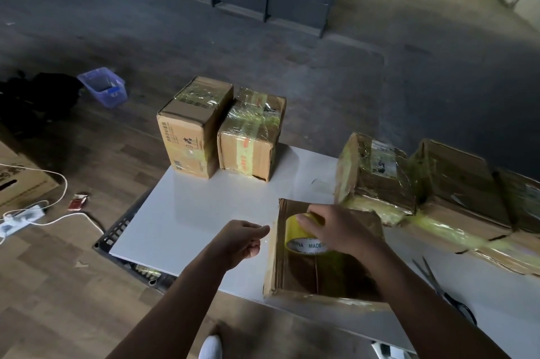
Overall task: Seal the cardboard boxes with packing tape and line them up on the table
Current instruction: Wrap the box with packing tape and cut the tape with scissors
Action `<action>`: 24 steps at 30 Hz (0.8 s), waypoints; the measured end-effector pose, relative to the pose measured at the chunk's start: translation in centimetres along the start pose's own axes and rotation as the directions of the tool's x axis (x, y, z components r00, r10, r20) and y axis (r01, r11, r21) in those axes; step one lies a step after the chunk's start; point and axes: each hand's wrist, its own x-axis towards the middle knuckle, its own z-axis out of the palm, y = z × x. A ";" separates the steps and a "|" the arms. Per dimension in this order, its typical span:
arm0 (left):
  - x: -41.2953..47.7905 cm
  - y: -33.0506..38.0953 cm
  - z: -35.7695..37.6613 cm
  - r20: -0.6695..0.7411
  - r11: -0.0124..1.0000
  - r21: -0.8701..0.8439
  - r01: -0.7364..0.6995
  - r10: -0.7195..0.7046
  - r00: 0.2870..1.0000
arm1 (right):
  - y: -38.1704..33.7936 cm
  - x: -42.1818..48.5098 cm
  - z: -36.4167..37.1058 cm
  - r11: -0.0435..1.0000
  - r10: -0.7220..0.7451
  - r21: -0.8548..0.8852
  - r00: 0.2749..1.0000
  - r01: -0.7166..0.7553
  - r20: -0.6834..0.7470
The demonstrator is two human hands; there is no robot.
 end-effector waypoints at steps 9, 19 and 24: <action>1.8 -2.2 -0.5 0.057 0.988 -0.111 0.104 -0.098 0.994 | -2.1 0.4 0.9 0.977 -0.057 -0.207 0.996 0.041 -0.069; 4.1 -4.8 0.8 0.210 0.890 -0.298 0.346 -0.292 0.933 | -2.7 0.9 2.0 0.979 -0.048 -0.200 0.997 0.035 -0.058; 4.2 -5.4 1.4 0.262 0.825 -0.379 0.419 -0.338 0.904 | -2.5 0.8 2.0 0.983 -0.052 -0.181 0.996 0.039 -0.069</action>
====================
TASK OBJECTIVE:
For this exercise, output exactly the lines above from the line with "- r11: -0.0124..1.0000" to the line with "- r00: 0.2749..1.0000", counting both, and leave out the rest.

ANSWER TO THE EXERCISE:
  - r11: -0.0124..1.0000
  - r21: -0.8701..0.8439
  - r01: -0.7364..0.6995
  - r10: -0.7195..0.7046
  - r00: 0.2870..1.0000
arm1 (right):
  - y: -38.1704..33.7936 cm
  - x: -42.1818..48.5098 cm
  - z: -36.4167..37.1058 cm
  - r11: -0.0435..1.0000
  - r10: -0.7220..0.7451
  - r21: -0.8548..0.8852
  - r00: 0.2749..1.0000

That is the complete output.